The America's Cup, sailing's top prize, is on its way to San Francisco. While it will be nice to have the trophy on display here, the real prize is hosting the regatta itself.

The Golden Gate Yacht Club is not the biggest yacht club in the Bay Area, or the fanciest, but it is going to be the new home to sailing's Holy Grail. Oracle CEOLarry Ellison's win in his space-age trimaran off Valencia, Spain insures that Golden Gate Yacht Club will get the trophy. But where the next America's Cup regatta will be is still undecided.

"I think about a Super Bowl of racing, you know, and I think about all the players that come to town," Golden Gate Yacht Club Robert Repke, of the Golden Gate Yacht Club, said.

The hills around San Francisco Bay make it a natural stadium for watching the races. And there's no question there is plenty of wind.

So what would keep the race form San Francisco?

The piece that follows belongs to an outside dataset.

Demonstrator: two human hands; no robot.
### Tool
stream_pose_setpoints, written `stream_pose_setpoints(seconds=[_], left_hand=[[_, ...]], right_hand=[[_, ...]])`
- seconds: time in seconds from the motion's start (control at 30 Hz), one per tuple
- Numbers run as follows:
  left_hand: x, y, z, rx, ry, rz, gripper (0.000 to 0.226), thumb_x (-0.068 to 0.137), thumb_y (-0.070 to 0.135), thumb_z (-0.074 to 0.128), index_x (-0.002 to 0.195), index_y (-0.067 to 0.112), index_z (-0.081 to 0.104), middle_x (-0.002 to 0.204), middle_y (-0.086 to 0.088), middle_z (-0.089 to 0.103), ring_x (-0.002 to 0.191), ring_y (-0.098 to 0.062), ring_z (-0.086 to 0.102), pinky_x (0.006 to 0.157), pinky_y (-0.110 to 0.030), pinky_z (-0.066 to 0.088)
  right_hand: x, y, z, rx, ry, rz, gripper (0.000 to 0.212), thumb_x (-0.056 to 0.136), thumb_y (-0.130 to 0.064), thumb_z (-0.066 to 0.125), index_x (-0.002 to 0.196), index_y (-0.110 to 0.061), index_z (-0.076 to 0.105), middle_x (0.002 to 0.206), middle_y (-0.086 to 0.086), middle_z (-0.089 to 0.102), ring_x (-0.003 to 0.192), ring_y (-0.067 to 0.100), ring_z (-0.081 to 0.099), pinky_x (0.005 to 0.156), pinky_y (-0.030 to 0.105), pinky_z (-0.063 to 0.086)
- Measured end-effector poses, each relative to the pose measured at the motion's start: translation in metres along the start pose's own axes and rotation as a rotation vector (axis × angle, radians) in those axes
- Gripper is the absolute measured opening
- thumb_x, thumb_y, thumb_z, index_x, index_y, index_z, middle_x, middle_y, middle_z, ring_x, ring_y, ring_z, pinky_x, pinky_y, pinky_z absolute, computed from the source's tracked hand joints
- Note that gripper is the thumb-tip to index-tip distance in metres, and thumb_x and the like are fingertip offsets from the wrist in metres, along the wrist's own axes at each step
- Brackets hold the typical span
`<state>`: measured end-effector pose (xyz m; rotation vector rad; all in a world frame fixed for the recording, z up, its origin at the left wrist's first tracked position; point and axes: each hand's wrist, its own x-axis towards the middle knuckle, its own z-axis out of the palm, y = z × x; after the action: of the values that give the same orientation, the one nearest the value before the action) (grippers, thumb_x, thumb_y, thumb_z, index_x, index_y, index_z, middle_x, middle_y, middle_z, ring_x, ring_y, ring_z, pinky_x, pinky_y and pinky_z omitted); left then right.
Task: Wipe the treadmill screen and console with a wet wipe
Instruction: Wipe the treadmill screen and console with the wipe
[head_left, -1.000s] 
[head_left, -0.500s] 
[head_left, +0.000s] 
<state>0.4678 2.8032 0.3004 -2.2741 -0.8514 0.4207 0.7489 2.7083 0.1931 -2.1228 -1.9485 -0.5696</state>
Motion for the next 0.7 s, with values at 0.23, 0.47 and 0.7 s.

"What it'll probably come down to more than anything else is just the infrastructure in San Francisco," Golden Gate Yacht Club Commodore Marcus Young said.

The waterfront space and facilities has to be able to host as many as a dozen teams for up to a year.

San Diego has already hosted an America's Cup and they would like to again. The city figures the run up to the event and the races pumped $500 million into the local economy in 1995.

Ellison home ported his racing yacht in San Diego and one of the city's most prominent businessmen has asked the mayor to contact Ellison about bringing the race back.

The Golden Gate Yacht Club hopes San Francisco's supervisors are thinking the same way.

"I would hope that that would be part of, would at least be on their radar, that they're thinking about this," yacht club member Ray Thomas said.

Supervisor Ross Mirkarimi grew up near Newport, Rhode Island, the long time home of the America's Cup regatta and he knows what it could mean for the city.

"I think San Francisco would be very innovative and forward thinking in being able to help build an infrastructure that would more than pay for itself by being a host for the America's Cup," Mirkarimi said.

There is one legal snag to holding the races in San Francisco Bay -- the rules say the race must be held in open water free from headlands. The hope is the participants will all agree to race in the bay despite nearby headlands.